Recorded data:
────
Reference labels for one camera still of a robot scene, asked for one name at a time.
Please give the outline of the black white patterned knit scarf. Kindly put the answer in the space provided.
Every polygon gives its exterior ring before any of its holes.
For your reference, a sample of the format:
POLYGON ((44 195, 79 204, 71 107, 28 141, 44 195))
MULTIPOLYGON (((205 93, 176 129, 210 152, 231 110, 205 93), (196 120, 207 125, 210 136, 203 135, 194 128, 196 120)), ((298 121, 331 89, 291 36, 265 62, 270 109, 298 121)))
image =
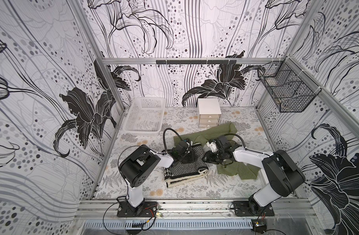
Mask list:
POLYGON ((204 149, 201 143, 191 146, 190 157, 195 159, 192 163, 178 163, 164 169, 164 179, 167 188, 173 188, 198 179, 202 179, 209 173, 209 168, 202 161, 204 149))

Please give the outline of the white plastic perforated basket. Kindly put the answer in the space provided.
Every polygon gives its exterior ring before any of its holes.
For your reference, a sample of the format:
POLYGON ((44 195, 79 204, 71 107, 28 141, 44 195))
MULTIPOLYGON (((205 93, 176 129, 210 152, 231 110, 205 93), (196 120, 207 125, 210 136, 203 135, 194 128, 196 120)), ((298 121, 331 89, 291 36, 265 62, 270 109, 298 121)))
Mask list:
POLYGON ((161 131, 166 99, 135 98, 128 110, 123 131, 132 135, 157 136, 161 131))

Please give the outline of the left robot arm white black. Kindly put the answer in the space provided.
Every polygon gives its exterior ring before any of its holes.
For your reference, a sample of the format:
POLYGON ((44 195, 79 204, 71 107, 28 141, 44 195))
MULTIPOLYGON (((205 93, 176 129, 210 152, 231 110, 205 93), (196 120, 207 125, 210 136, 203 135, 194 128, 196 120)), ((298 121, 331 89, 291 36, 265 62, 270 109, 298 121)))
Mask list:
POLYGON ((157 167, 176 166, 190 154, 190 139, 180 141, 175 148, 156 152, 147 145, 139 146, 118 166, 127 184, 127 200, 119 206, 118 217, 139 217, 149 209, 143 196, 143 183, 157 167))

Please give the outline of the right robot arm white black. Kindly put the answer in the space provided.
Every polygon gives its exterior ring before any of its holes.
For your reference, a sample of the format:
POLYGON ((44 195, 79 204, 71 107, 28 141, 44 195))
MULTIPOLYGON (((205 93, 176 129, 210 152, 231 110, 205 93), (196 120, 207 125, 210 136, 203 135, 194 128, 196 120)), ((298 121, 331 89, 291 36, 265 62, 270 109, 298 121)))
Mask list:
POLYGON ((227 136, 221 135, 206 143, 208 151, 202 161, 214 165, 226 165, 234 162, 249 164, 262 169, 267 184, 249 197, 248 201, 232 202, 232 209, 236 216, 273 216, 269 209, 271 203, 279 198, 287 197, 305 183, 306 178, 297 164, 284 150, 276 152, 263 152, 246 147, 244 140, 241 144, 232 145, 227 136))
────
● EXERCISE GOAL
Output every record verbatim, excluding any picture it contains.

● ANSWER TO THE EXERCISE
Reference labels for one camera still of a robot scene, asked for one name at a time.
Please give the outline of the black white patterned knit scarf. Kindly put the answer in the space provided.
Every polygon gives its exterior ring before any of its holes.
For your reference, a sample of the format:
POLYGON ((44 195, 79 204, 71 107, 28 141, 44 195))
MULTIPOLYGON (((205 93, 176 129, 210 152, 231 110, 205 93), (196 120, 207 125, 210 136, 203 135, 194 128, 196 120)), ((298 121, 331 89, 291 36, 265 62, 270 109, 298 121)))
image =
Mask list:
POLYGON ((204 149, 201 143, 191 146, 190 157, 195 159, 192 163, 178 163, 164 169, 164 179, 167 188, 173 188, 198 179, 202 179, 209 173, 209 168, 202 161, 204 149))

Please give the outline of the white plastic perforated basket. Kindly put the answer in the space provided.
Every polygon gives its exterior ring before any of its holes.
For your reference, a sample of the format:
POLYGON ((44 195, 79 204, 71 107, 28 141, 44 195))
MULTIPOLYGON (((205 93, 176 129, 210 152, 231 110, 205 93), (196 120, 207 125, 210 136, 203 135, 194 128, 196 120)), ((298 121, 331 89, 291 36, 265 62, 270 109, 298 121)))
Mask list:
POLYGON ((161 131, 166 99, 135 98, 128 110, 123 131, 132 135, 157 136, 161 131))

Please give the outline of the left robot arm white black. Kindly put the answer in the space provided.
Every polygon gives its exterior ring before any of its holes.
For your reference, a sample of the format:
POLYGON ((44 195, 79 204, 71 107, 28 141, 44 195))
MULTIPOLYGON (((205 93, 176 129, 210 152, 231 110, 205 93), (196 120, 207 125, 210 136, 203 135, 194 128, 196 120)), ((298 121, 331 89, 291 36, 265 62, 270 109, 298 121)))
Mask list:
POLYGON ((157 167, 176 166, 190 154, 190 139, 180 141, 175 148, 156 152, 147 145, 139 146, 118 166, 127 184, 127 200, 119 206, 118 217, 139 217, 149 209, 143 196, 143 183, 157 167))

Please give the outline of the right robot arm white black. Kindly put the answer in the space provided.
Every polygon gives its exterior ring before any of its holes.
For your reference, a sample of the format:
POLYGON ((44 195, 79 204, 71 107, 28 141, 44 195))
MULTIPOLYGON (((205 93, 176 129, 210 152, 231 110, 205 93), (196 120, 207 125, 210 136, 203 135, 194 128, 196 120)), ((298 121, 331 89, 291 36, 265 62, 270 109, 298 121)))
Mask list:
POLYGON ((227 136, 221 135, 206 143, 208 151, 202 161, 214 165, 226 165, 234 162, 249 164, 262 169, 267 184, 249 197, 248 201, 232 202, 232 209, 236 216, 273 216, 269 209, 271 203, 279 198, 287 197, 305 183, 306 178, 297 164, 284 150, 276 152, 263 152, 246 147, 244 140, 241 144, 232 145, 227 136))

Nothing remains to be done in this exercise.